■ **Problem statement**
Which lines below fall between the one containing "(260, 140) clamp: 48, -2, 39" and the one containing "(119, 68) pressure wheel: 126, -23, 30"? Repeat them exactly, counting both of those lines, and add nothing else.

Data shown: Begin

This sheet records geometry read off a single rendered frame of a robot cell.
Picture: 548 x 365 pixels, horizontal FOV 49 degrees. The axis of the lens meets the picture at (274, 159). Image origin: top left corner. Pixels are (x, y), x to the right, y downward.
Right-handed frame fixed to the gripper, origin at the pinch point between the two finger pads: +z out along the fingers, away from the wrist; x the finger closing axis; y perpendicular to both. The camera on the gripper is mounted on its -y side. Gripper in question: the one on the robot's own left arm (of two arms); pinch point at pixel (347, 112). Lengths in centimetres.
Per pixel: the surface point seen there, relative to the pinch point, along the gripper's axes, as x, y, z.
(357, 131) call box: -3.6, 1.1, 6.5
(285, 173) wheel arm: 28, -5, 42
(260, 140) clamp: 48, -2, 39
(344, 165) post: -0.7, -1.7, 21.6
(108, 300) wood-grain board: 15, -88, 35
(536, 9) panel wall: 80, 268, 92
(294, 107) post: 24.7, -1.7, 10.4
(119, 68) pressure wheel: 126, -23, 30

Data shown: End
Data shown: Begin

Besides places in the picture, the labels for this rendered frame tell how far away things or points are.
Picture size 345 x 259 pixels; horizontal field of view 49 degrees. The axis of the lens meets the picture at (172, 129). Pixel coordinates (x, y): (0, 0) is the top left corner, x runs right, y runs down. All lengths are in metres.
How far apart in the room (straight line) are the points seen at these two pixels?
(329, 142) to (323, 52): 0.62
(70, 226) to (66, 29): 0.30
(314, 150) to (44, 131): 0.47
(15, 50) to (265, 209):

Data shown: End

■ **Answer for the task**
(260, 140) clamp: 48, -2, 39
(344, 165) post: -0.7, -1.7, 21.6
(108, 300) wood-grain board: 15, -88, 35
(536, 9) panel wall: 80, 268, 92
(294, 107) post: 24.7, -1.7, 10.4
(119, 68) pressure wheel: 126, -23, 30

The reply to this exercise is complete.